The research team addressed issues of rigor and trustworthiness based on a quality framework outlined by Meyrick.[26] Our research team was composed of one academic expert in diabetes (EG), one practice expert (MD), one expert in qualitative research (PB) and a resident physician with a special interest in diabetes (RM). Three of the investigators (PB, MD, EG) performed the focus group and individual interviews but the transcripts had all identifying information removed so we were able to maintain confidentiality and anonymity during analysis. Our data analysis was made inductively as we created our initial themes without having a coding scheme in place.

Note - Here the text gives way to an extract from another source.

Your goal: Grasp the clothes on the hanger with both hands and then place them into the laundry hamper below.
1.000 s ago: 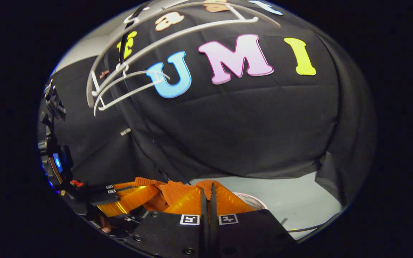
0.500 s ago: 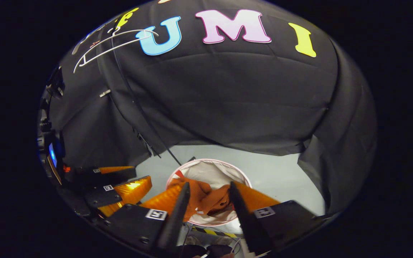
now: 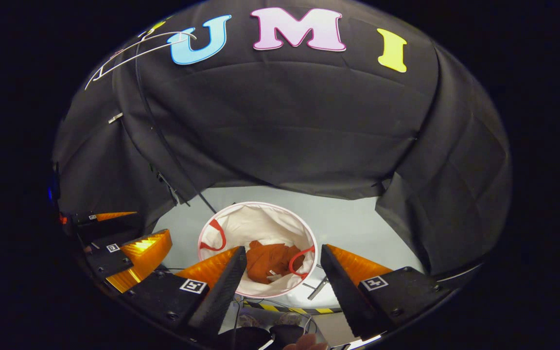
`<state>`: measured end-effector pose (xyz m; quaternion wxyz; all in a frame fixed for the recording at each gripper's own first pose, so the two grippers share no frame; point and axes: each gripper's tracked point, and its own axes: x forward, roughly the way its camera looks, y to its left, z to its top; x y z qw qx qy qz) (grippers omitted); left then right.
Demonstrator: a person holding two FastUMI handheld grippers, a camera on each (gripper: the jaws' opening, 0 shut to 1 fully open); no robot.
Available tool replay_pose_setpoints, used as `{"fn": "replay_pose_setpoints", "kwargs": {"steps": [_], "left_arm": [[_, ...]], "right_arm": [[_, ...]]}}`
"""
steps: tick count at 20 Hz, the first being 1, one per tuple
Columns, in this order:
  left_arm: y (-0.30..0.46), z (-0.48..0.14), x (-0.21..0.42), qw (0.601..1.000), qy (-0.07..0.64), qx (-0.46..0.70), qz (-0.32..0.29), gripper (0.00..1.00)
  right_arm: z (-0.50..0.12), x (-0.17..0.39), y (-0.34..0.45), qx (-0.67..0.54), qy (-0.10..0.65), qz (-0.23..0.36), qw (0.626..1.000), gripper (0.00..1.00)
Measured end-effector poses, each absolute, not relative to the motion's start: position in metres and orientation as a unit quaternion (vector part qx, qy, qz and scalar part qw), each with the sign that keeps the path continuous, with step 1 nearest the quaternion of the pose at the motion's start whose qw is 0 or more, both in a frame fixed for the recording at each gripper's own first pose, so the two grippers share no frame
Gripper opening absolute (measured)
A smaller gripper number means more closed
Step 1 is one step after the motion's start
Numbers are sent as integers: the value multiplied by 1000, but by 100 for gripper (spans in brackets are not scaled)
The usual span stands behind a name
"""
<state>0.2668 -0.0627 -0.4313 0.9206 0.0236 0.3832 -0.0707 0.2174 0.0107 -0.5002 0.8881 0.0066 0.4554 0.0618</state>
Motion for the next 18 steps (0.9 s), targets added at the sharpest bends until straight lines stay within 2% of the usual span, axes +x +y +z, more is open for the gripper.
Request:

We used thematic analysis to explore salient topics that emerged from the focus groups and interviews.[27] Our thematic analysis involved initial independent coding by three authors (EG, MD, PB). Seventy-eight codes were identified in the preliminary analysis of the transcripts. Codes were then clustered and used to form 13 preliminary sub-themes that integrated several of the originally identified codes and encompassed more general topics that were the focus of the transcripts. The preliminary sub-themes were then analyzed by sex where similarities and differences among men and women were examined and examples of these themes (i.e. direct quotations) were identified within the transcripts. Subsequently, word documents were created around each sub-theme with relevant quotations selected from the transcripts that highlighted the sub-theme. Further analyses led to the emergence of five overarching themes that illustrated the most significant and broad similarities or differences of diabetes self-management experiences between men and women. The five overarching themes identified were: identity and disclosure as a person living with diabetes, self-monitoring of blood glucose levels, struggles with diet and nutrition, utilization of diabetes resources and social supports. These themes are further elaborated upon in the results section and the relevant quotations used as support for the inclusion and development of the themes.